Linux 20 years and on
Although some of us are not familiar with the Linux OS (operating system), it is out there and we are using it whether we realise it or not. When we use the internet to browse or check emails we are using Linux servers hosting most of the websites and also at the ISPs end; some ATMs and of course the latest craze -- Android based smartphones and tablets are also Linux powered.On August 25, 2011 Linux crossed the 20 year milestone. Linus Torvalds first created Linux as only a hobby in 1991 when he was 20 and was studying computer science at the University of Helsinki, Finland.
When Linus was in third year of his graduation, he bought an Intel 80386-based PC. He spent a month playing Prince of Persia and waited for his copy of Minix (an Unix-like computer OS based on a microkernel architecture) to arrive. Minix was free for educational use, but its licence did not allow modifying and it was only 16-bit OS, which did not match well with the 32-bit 386 processor.
Linux had to wait few more months to come to life. At first, it started as a terminal emulator, which Torvalds used to access his university's Unix system. It was built under Minix using the GNU C Compiler (GCC), which Stallman & Co. released a few years back.
But before knowing it, he had written a complete operating system kernel for his 386 PC, and drafted the following email to the Minix mailing list on August 25, 1991:
Hello everybody out there using minix -
I'm doing a (free) operating system (just a hobby, won't be big and professional like gnu) for 386(486) AT clones. This has been brewing since april, and is starting to get ready. I'd like any feedback on things people like/dislike in minix, as my OS resembles it somewhat (same physical layout of the file-system (due to practical reasons) among other things…
By then he had already ported Bash and GCC to his new OS, and was taking feature requests. But the newborn OS did not have a name. Linus wanted to call it Freax- a portmanteau of freak, free, and “x” of the Unix, but later, when the codebase was moved to a FUNET FTP server, Linus' coworker (and the FTP admin) Ari Lemmke named the directory “linux” as he did not like “Freax”.
Linus first released the kernel under his own, non-commercial licence, but by December 1992 it was released under the full GNU GPL licence and the first Linux distributions (Debian, Slackware, and others) started to appear.
Linux soon grow into the first truly successful open source project.
Tux, the mascot of Linux, came much later in 1996. The OS by then gained ability to perform multi-processor symmetric multiprocessing (SMP), a feature that made Linux a viable option for enterprises and supercomputers right away. Companies like IBM and Oracle soon started showing their support to it.
By the beginning of the 21st century Linux became unstoppable and combined with Apache it became a key component of the DotCom Boom.

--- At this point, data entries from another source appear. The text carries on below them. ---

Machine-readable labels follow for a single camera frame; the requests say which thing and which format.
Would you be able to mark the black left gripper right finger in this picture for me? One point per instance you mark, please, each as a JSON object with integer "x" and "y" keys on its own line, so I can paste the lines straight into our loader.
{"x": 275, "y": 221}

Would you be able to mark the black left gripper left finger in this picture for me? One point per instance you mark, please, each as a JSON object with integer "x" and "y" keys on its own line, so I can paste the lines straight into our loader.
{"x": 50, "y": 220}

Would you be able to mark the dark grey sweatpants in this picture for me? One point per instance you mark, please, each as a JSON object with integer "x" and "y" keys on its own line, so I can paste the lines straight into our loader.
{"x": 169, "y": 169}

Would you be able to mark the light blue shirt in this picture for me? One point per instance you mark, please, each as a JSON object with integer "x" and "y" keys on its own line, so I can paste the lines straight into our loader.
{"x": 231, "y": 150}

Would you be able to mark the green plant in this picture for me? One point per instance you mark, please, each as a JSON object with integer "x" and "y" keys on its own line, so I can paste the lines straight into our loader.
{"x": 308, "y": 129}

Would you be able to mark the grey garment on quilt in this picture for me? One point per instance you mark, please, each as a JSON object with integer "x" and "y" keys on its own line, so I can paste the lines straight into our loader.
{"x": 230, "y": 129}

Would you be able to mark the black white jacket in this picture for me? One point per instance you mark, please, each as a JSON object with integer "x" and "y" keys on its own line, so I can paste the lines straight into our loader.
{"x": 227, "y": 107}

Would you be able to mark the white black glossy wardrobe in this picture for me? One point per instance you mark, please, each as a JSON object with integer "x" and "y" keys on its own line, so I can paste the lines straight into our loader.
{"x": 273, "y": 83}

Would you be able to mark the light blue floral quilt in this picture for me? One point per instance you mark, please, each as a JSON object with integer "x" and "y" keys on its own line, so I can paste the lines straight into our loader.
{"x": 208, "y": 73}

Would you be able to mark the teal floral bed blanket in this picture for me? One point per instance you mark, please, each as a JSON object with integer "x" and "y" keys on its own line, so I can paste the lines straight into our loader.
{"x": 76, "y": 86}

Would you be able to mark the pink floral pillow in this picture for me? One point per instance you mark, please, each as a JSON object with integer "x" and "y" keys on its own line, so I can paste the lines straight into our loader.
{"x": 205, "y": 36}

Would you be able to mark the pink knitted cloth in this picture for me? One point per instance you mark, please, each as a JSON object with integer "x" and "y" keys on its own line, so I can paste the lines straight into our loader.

Seventy-five per cent of stock exchanges worldwide now run Linux as well as the servers that power Amazon, Facebook, Twitter, eBay and Google and many more web servers (50 to 80 per cent).
With 95 per cent, Linux now dominates the supercomputing world. And with Ubuntu's popularity, it is coming to more desktops than ever before. Most of the ATMs around the world are also run by Linux.
Linux is also the kernel behind Android, which puts it in the heart of mobile world. Linux also powers most wireless routers and DVD players.
The way Linux has been growing it would not be overstating to say that Linux is becoming an indispensable part of our life.